Please report every line of the listing below that has the word "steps" in it.

########################################

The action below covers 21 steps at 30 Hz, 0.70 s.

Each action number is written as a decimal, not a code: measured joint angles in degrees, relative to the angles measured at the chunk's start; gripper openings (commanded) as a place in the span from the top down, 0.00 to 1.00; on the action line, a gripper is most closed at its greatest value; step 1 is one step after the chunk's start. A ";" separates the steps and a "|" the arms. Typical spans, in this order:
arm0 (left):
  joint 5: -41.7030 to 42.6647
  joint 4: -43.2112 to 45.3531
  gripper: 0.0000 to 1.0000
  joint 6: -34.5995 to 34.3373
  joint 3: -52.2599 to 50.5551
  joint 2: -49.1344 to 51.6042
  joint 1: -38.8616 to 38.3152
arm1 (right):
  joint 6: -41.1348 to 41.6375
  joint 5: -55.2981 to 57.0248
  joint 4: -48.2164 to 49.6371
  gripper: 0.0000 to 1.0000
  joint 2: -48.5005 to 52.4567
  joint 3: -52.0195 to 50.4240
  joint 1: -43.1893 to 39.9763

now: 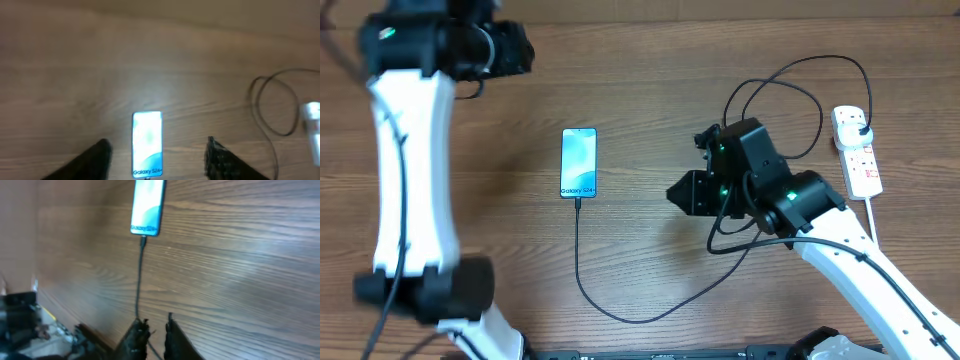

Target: Plug charger to phone and switch on socket

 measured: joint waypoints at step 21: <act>2.45 -1.51 0.00 -1.66 0.26 -8.68 0.00 | -4.52 0.33 -14.12 0.96 -3.76 9.51 -37.79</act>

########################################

### ANSWER TO THE PROBLEM
The action below covers 21 steps at 30 Hz, 0.70 s.
Each action number is written as a decimal, not a code: measured joint angles in degrees, relative to the angles measured at the chunk's start; gripper openings (commanded) as a place in the span from the top down, 0.00 to 1.00; on the action line, a gripper is most closed at its greatest value; step 1 is one step after the chunk's start. A ";" separates the steps and a "|" the arms. Typical spans, in this order:

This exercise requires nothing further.